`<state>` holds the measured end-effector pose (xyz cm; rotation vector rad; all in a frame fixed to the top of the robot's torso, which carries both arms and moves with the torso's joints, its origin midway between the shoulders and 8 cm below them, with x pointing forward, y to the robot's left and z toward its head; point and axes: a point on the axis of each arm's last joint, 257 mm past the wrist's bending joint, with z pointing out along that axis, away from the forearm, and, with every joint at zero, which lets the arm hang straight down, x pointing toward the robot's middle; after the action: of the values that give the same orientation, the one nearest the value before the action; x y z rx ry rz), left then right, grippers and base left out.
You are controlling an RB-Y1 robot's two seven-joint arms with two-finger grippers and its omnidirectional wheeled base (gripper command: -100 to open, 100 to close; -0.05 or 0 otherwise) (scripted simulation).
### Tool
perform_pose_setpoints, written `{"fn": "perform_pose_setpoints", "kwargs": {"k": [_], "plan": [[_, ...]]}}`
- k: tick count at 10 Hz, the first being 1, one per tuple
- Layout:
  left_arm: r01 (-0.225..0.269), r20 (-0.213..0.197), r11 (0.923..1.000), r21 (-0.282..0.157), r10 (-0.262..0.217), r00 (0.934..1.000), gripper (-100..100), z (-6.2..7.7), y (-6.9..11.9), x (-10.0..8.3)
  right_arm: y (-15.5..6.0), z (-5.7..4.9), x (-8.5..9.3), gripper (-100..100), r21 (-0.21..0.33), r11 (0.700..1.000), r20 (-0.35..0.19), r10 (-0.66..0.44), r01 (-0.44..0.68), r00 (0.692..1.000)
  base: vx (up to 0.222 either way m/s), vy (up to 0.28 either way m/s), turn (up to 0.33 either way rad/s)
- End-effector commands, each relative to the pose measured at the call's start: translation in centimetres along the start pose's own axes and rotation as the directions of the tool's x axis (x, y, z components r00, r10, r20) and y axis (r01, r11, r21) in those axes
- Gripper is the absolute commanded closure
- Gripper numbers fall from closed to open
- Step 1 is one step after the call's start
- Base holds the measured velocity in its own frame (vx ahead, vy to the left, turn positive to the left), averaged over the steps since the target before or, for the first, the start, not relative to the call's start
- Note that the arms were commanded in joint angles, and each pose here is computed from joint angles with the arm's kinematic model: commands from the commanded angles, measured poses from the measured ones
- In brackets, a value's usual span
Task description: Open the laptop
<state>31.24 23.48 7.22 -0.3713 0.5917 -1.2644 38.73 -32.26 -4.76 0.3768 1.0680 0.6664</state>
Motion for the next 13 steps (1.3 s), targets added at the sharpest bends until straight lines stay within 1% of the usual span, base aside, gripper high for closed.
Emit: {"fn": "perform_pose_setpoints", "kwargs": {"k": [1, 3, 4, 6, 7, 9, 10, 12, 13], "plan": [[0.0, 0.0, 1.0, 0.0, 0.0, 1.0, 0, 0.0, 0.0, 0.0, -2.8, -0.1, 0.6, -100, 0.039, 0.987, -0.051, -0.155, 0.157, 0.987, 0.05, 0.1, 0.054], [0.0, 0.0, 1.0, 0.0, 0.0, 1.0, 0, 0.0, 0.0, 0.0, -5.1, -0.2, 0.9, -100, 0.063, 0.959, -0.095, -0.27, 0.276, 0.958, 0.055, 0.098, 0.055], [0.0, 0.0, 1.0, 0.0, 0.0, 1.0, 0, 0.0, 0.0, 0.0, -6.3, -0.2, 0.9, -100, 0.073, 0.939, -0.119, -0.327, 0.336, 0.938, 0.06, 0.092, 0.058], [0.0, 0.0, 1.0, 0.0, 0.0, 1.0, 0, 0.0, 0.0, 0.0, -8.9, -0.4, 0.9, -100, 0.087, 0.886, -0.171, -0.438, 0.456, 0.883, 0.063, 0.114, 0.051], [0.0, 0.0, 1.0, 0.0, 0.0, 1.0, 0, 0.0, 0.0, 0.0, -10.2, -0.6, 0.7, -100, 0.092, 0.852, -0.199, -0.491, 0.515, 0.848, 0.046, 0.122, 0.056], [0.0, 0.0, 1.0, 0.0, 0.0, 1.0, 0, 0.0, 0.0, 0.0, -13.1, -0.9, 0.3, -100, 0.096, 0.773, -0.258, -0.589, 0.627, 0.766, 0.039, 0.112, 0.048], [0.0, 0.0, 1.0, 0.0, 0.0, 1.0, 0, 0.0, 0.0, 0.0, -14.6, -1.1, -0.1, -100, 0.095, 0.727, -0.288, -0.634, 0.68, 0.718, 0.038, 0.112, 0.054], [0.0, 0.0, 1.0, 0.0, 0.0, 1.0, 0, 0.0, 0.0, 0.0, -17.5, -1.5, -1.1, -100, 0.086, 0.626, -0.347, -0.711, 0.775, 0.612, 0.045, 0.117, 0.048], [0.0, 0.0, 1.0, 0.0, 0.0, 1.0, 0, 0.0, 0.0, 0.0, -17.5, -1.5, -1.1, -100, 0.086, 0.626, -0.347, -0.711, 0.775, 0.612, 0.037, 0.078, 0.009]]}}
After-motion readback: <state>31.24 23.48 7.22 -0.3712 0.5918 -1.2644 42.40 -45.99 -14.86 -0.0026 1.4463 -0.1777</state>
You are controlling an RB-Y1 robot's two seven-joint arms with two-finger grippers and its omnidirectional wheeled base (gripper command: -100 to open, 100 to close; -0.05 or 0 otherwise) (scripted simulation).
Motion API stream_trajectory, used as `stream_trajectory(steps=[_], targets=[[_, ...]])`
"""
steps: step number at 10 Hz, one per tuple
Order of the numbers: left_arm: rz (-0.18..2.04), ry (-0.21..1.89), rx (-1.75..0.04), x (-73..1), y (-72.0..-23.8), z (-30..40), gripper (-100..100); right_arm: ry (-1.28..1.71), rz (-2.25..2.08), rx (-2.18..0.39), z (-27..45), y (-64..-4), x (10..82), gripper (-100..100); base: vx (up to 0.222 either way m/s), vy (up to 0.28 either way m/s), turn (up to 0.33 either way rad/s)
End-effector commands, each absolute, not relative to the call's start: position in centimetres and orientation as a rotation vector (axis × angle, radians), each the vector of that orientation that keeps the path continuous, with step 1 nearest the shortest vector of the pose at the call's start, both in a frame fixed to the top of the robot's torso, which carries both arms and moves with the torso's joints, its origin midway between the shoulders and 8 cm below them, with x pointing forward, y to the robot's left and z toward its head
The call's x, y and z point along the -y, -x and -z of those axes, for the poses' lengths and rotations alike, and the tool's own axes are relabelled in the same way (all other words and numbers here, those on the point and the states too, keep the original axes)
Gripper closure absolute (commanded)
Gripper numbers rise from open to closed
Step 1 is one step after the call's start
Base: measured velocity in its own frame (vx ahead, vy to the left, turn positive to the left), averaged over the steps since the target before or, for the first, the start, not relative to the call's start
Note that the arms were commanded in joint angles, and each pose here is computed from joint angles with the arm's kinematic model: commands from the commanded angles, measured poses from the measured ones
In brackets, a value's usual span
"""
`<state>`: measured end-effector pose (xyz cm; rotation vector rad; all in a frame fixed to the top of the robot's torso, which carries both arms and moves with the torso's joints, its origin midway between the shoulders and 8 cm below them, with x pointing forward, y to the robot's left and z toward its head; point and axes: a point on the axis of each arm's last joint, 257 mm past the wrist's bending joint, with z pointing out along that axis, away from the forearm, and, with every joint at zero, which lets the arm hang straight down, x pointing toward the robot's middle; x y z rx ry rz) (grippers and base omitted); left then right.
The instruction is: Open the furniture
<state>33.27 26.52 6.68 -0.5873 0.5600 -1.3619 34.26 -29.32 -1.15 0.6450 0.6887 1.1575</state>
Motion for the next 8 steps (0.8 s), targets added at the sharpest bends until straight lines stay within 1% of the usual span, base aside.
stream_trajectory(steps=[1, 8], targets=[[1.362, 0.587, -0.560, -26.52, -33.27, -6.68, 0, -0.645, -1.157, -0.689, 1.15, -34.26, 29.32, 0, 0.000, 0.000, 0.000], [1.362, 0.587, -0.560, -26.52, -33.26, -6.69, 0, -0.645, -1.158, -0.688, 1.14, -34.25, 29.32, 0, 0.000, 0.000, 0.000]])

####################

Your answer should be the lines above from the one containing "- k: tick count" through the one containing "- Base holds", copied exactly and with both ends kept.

#### [Answer below]
- k: tick count at 10 Hz, the first being 1, one per tuple
- Layout:
  left_arm: r01 (-0.225..0.269), r20 (-0.213..0.197), r11 (0.923..1.000), r21 (-0.282..0.157), r10 (-0.262..0.217), r00 (0.934..1.000), gripper (-100..100), z (-6.2..7.7), y (-6.9..11.9), x (-10.0..8.3)
  right_arm: y (-15.5..6.0), z (-5.7..4.9), x (-8.5..9.3), gripper (-100..100), r21 (-0.21..0.33), r11 (0.700..1.000), r20 (-0.35..0.19), r10 (-0.66..0.44), r01 (-0.44..0.68), r00 (0.692..1.000)
  base: vx (up to 0.222 either way m/s), vy (up to 0.28 either way m/s), turn (up to 0.33 either way rad/s)
- End-effector commands, each relative to the pose measured at the call's start: translation in centimetres along the start pose's own axes and rotation as the directions of the tool's x axis (x, y, z components r00, r10, r20) and y axis (r01, r11, r21) in those axes
- Gripper is the absolute commanded closure
- Gripper numbers fall from closed to open
- Step 1 is one step after the call's start
- Base holds the measured velocity in its own frame (vx ahead, vy to the left, turn positive to the left), averaged over the steps since the target before or, for the first, the start, not relative to the call's start

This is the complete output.